Dominik Furman (Wisła Płock)
Mecz zamykający kolejkę nie należał do atrakcyjnych. Gospodarze w debiucie trenera Leszka Ojrzyńskiego zdołali jednak wbić dwie bramki i dzięki nim dopisać ważne punkty. Przytomnie zachował się m.in. Furman, który trafił z rzutu wolnego.

Juan Camara (Miedź Legnica)
Trafił Cracovię (pierwszy gol w sezonie) i miał udział przy drugiej bramce (kluczowe podanie).

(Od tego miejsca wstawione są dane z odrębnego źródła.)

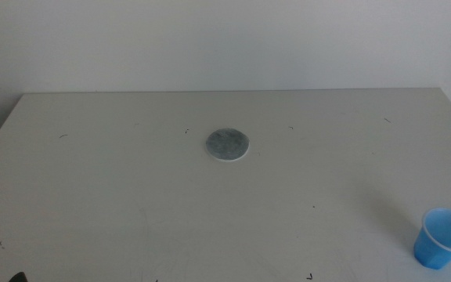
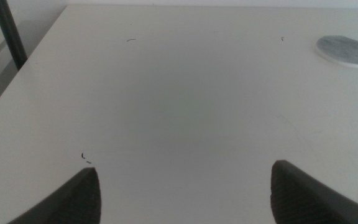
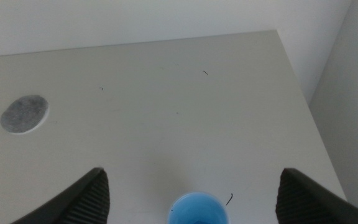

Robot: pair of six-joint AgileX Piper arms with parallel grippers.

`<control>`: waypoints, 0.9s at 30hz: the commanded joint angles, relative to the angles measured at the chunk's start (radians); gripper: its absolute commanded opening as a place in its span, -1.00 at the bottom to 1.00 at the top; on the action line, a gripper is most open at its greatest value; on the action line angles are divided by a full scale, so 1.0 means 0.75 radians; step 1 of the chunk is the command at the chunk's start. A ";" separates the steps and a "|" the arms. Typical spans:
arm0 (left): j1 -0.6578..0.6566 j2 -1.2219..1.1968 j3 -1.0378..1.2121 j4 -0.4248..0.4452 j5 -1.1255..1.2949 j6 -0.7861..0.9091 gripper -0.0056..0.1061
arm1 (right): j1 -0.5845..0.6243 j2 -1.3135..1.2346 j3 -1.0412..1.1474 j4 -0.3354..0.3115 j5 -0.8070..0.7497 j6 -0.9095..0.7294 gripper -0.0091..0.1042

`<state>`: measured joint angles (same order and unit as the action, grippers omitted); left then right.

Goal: Place an empty cup on a cup mat.

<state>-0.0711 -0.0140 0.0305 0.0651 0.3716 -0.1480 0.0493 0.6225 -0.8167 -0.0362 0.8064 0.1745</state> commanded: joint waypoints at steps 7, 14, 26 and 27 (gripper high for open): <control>0.002 -0.016 -0.008 0.001 -0.088 -0.014 0.98 | -0.006 0.254 -0.304 -0.065 0.201 0.108 0.77; 0.002 -0.016 -0.008 0.001 -0.088 -0.014 0.98 | -0.006 0.437 -0.353 -0.065 0.314 0.108 0.77; 0.002 -0.016 -0.008 0.001 -0.088 -0.014 0.98 | -0.006 0.654 -0.353 -0.134 0.290 0.108 0.77; 0.002 -0.016 -0.008 0.001 -0.088 -0.014 0.98 | -0.006 0.672 -0.353 -0.150 0.290 0.108 0.77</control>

Przed nim świetlana przyszłość - bez względu na najbliższy los pracodawcy. Zapytania już wysłały kluby z Niemiec i Holandii, co przyznał sam prezes.

Radosław Majewski (Pogoń Szczecin)
Z przyjemnością zerkało się na jego popisy w meczu z Arką Gdynia. To on przecież miał udział w zdobyciu dwóch z trzech bramek (gol i kluczowe podanie). Czy równie dobrze wypadnie za tydzień na Łazienkowskiej? "Portowcy" muszą zapunktować, jeśli marzy im się grupa mistrzowska.

Carlitos (Legia Warszawa)
Odżył po odejściu Ricardo Sa Pinto. W Zabrzu został bohaterem powrotu z dalekiej podróży. Najpierw z rzutu karnego doprowadził do wyrównania, potem z gry przesądził o niezwykle cennym zwycięstwie - w końcu strata do Lechii Gdańsk wynosi nie sześć, lecz tylko trzy punkty.